Lisiya let out a hissing sigh. “So you have determined on saving me from this painful immortality, have you? And your killing weapon is to be an unending stream of questions?”
“Sorry. I’m sorry, but…how can I not ask?”
“It’
s not that you ask, it’s what you ask, kit. But it is always that way with mortals, it seems. When they have their chances, they seldom seek important answers.”
“All right, what’s important, then? Please tell me, Lisiya.”
“I will answer a few of your questions—but quickly, because I have concerns of my own and I must listen carefully to the music. First, the Tiles used in the most potent scrying glasses are pieces of Khors’ tower, the things that the foolish poem you were bellowing through the forest called ‘ice crystals’ or some such nonsense. They were made for him by Kupilas the Artificer—‘Crooked,’ as the Onyenai call him…”
“Onyenai?”
“Curse your rabbiting thoughts, child, pay attention! Onyenai, like Zmeos and Khors and their sister Zuriyal—the gods born to Madi Onyena. You know the Surazemai—Perin and his brothers, the gods born to Madi Surazem. The Onyenai and Surazemai were the two great clans of gods that went to war with each other. But old Sveros fathered them all.”
Chastened, Briony nodded but did not say anything.
“Yes. Well, then. Crooked helped Khors strengthen his great house, and the things that he used to do it ensured that Khors’ house was not found just in Heaven any longer, nor was it on the earth, but opened into many places.
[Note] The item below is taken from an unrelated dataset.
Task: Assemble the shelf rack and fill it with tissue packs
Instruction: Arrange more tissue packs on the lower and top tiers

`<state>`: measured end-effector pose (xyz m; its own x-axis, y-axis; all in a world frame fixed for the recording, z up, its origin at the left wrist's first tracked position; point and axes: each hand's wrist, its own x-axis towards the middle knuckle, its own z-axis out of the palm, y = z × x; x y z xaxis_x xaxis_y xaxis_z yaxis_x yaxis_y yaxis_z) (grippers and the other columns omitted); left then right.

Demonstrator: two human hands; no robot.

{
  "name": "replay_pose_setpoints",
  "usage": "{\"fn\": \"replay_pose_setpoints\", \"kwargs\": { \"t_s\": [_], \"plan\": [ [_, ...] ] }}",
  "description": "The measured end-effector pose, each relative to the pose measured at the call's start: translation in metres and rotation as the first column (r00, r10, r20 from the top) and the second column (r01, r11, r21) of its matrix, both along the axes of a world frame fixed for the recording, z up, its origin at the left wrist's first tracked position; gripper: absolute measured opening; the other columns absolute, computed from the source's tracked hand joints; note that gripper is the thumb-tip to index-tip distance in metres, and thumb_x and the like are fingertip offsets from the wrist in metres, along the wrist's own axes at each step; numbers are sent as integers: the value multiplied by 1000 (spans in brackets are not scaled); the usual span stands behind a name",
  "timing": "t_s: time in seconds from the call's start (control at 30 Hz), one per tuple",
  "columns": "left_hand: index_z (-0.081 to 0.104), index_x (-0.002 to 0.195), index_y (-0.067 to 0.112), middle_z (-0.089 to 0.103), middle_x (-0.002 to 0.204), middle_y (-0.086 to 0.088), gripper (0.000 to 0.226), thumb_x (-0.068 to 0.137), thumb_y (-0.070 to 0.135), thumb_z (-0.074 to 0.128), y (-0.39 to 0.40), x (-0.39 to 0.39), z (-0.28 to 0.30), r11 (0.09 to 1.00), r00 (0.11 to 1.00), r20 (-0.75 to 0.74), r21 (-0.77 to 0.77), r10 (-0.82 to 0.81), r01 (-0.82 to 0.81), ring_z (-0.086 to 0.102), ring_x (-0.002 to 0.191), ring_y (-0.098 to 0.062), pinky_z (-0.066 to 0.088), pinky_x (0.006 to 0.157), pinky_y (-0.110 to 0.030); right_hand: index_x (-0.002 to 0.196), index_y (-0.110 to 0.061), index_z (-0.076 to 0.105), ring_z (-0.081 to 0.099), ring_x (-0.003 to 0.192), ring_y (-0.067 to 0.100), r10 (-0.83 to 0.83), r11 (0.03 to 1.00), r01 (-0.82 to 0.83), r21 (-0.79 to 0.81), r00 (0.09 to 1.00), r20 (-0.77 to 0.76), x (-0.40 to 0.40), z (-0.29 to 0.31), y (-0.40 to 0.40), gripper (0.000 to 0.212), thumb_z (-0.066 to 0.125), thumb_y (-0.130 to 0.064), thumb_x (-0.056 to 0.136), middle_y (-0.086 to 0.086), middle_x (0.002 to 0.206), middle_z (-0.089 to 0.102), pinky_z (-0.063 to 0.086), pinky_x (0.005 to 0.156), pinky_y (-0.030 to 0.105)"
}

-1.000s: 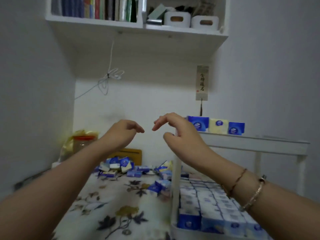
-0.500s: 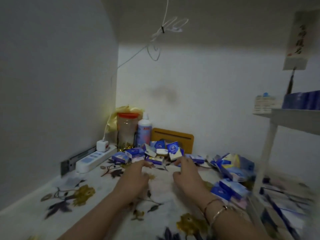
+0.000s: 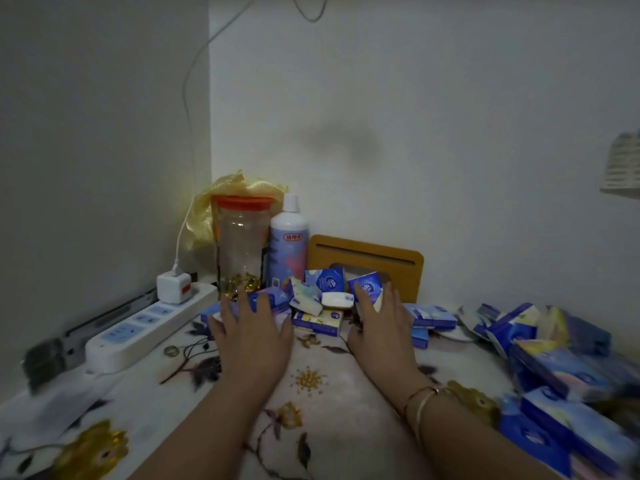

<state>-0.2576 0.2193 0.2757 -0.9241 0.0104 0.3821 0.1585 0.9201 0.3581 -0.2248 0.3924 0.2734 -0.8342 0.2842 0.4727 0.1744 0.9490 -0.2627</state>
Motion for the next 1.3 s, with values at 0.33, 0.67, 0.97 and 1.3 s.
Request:
{"fn": "replay_pose_setpoints", "kwargs": {
  "t_s": [0.33, 0.67, 0.97, 1.3],
  "plan": [
    [38, 116, 22, 38, 123, -8, 51, 81, 46, 67, -7, 28, 0, 931, 986, -122, 333, -117, 151, 42, 112, -27, 43, 94, -39, 102, -17, 61, 44, 88, 14, 73, 943, -138, -302, 973, -217, 39, 15, -11, 23, 55, -1, 87, 2, 121, 33, 41, 73, 21],
    [47, 127, 18, 35, 122, 3, 57, 79, 19, 77, -31, 119, 47, 716, 872, -199, 505, -447, 482, 46, 112, -9, 37, 81, 1, 113, -17, 53, 54, 72, 14, 111, 723, -293, -626, 943, -312, 116, 76, -27, 28, 58, -7, 87, -4, 87, 53, 44, 58, 22],
    [48, 114, 28, 55, 111, 20, 53, 75, 13, 80, -34, 241, 144, 428, 645, -398, 510, -652, 746, 57, 96, 13, 54, 79, -16, 106, -3, 64, 66, 88, 28, 145, 290, -486, -824, 874, -464, 232, 168, -56, 19, 58, -15, 93, 21, 105, 68, 56, 65, 34],
    [51, 115, 25, 60, 111, 12, 49, 75, 16, 79, 8, 347, 232, 296, 472, -664, 368, -581, 882, 60, 96, 4, 56, 77, -19, 110, -3, 56, 66, 93, 20, 315, 205, -694, -690, 714, -625, 374, 258, -46, 22, 53, -1, 89, 15, 104, 67, 55, 77, 28]
  ]
}}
Kupilas used the Tiles to make this happen, although some said the Tiles only masked its true nature and location with a false seeming. In any case, after the destruction of the Godswar, after Perin angrily tore down Khors’ towers, some of the remnants were saved. Those are the Tiles we speak of now. They appear to be simple mirrors but they are far more—scrying glasses of great power.”